Nathan was taking down the blankets from the spooky pictures, which - to be honest - in the light of a new day were too faded even to see the thready lines of face, mouth and eyes that has disturbed Ezra's sleep. Just dirty, almost but not quite blank spaces in busted frames. Vin could hear him, as patient as ever, soothing his tired, hurting and cantankerous patient and grinned as he counted up the time the lures of feather bed, down pillow, decent cooked food, brewed coffee, all the home comforts their healer could think up snuck into the conversation.

From out the back, he heard Josiah's booming laugh - the man's God only knew what he was laughing at, but the sound blew any last, lingering hints of the darkness from the morning.

Nothin' to see here, they'd be on their way.

Chris joined him; in one loose hand, he held a few broken pieces of blue and white china. "Ezra's not happy," he said dryly. "Seems he don't recall nothing of getting' hurt, getting' here, being spooked by those pictures, talkin' about ghosts or even the horrors of Nate's medicines. Only thing he remembers was me tellin' him to shut up." There was mockery in his smile. "Think I'll be tellin' him again more than once before we make it home?"

"Wanna lay odds on how many times?"

The smile turned gentler, more genuine. "Nah... he'd find a way to slither into the bet and con both of us." He looked around. "Wonder who she was... the lady who wrote those words last night. Or of anyone now living remembers any of them."

"Doubt it." Vin shrugged. It was the way things were.
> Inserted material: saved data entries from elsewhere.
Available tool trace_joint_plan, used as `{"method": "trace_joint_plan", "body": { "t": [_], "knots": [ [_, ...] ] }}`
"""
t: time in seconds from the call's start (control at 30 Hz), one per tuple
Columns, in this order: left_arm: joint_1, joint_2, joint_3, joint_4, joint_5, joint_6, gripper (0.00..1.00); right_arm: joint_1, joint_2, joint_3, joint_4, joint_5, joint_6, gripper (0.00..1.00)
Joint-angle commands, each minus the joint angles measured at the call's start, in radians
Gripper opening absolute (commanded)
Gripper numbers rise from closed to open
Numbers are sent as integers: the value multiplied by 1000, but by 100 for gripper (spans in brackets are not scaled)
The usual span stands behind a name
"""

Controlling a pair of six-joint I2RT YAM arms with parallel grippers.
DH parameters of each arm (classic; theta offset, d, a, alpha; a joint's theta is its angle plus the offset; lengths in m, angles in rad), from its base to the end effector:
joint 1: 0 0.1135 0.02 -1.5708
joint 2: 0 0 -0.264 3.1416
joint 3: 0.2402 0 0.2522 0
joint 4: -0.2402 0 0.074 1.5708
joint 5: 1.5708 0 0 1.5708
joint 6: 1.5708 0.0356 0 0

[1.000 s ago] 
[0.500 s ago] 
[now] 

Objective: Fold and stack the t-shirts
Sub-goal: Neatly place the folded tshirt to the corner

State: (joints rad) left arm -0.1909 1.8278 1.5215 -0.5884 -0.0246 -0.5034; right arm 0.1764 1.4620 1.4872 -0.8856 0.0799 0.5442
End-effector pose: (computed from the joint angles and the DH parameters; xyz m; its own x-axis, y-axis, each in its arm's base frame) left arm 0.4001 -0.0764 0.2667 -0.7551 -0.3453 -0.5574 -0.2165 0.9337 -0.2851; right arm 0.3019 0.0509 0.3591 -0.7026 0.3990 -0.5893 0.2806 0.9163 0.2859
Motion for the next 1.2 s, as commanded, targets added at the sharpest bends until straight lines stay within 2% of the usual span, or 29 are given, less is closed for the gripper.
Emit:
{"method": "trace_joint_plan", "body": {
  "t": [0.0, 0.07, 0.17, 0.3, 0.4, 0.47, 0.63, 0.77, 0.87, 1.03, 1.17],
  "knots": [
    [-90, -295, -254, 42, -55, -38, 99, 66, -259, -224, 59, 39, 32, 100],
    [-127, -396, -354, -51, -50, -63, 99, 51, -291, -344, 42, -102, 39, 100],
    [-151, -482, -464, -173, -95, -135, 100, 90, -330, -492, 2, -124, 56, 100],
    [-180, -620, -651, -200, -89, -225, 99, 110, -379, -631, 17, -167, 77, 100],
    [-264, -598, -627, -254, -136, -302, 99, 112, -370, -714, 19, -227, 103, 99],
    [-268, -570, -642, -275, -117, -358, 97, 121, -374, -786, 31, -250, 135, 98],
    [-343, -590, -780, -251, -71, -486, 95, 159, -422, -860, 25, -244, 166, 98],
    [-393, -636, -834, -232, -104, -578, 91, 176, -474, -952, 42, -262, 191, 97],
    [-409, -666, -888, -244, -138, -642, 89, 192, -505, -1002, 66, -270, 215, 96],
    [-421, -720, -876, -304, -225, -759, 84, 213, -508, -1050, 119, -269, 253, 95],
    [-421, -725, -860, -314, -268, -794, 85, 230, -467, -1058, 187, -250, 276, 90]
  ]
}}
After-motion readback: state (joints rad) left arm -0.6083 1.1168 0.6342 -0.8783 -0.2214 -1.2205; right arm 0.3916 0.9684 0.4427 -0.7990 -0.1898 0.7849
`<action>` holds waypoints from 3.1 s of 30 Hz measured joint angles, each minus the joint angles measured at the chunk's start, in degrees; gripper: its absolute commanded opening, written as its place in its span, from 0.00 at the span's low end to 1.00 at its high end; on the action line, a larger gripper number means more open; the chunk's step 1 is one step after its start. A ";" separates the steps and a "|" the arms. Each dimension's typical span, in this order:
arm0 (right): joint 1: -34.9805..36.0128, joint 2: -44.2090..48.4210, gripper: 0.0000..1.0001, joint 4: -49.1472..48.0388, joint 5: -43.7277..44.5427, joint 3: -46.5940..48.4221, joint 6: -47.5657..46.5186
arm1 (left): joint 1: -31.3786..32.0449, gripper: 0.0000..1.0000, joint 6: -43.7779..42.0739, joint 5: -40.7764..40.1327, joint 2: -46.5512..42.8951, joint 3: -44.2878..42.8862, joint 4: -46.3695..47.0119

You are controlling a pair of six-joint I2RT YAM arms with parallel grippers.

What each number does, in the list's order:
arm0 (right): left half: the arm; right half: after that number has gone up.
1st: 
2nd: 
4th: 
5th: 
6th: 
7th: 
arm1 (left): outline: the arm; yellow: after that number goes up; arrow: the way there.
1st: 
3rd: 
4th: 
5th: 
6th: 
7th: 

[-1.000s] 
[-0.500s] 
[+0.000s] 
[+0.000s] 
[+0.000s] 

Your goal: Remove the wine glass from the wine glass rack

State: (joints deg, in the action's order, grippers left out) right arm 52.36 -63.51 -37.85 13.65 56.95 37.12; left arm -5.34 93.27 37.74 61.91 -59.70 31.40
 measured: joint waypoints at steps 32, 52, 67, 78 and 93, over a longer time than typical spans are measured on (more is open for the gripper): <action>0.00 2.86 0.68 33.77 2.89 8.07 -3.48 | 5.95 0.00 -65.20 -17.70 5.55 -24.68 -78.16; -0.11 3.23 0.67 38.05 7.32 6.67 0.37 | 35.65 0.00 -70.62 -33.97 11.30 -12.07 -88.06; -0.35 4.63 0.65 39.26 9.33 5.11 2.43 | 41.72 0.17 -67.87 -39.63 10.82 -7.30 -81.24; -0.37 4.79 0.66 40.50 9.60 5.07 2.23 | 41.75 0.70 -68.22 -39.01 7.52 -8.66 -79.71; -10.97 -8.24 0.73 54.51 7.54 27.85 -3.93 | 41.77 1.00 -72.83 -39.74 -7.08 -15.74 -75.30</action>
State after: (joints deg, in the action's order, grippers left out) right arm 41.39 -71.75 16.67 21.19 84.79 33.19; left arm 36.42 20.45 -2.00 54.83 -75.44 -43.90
"There was a name in the book. Mary Melia Phettyplace. Written out real nice and copperplate, whole page of it, like someone practicing what Ez likes to call 'proper penmanship'," Chris paused, seeing it in his mind's eye. "or trying to remember it. And little black flowers, much like the ones on Buck's tea set, drawn all round it.

"Mind you," he went on calmly, "the flowers were on the same page as the wet devils and pork cake, too."

"Real pretty-like." Vin said, deadpan. "You takin' the book home? I c'n think of a couple a ladies whose cookin' might be right improved by a squirrel or two in the stew."

Chris stared at him for a moment, then laughed.

~oOo~

They set out in the cold, fresh sunshine, one stiff and sore but determinedly vocal, the others surrounding and teasing and shielding him. It was just another day on the road, following an old trail home.

Chris left the copy book lying open on the bookrack before they went.

A breeze, light and cold, ruffled the old pages, flicking them over lightly, and settled. The words, like the pictures, were hardly more than traces, like shadow now - hard to see, impossible to read.

"Gets real quiet out here all alone..."

Dust would cover the pages soon enough.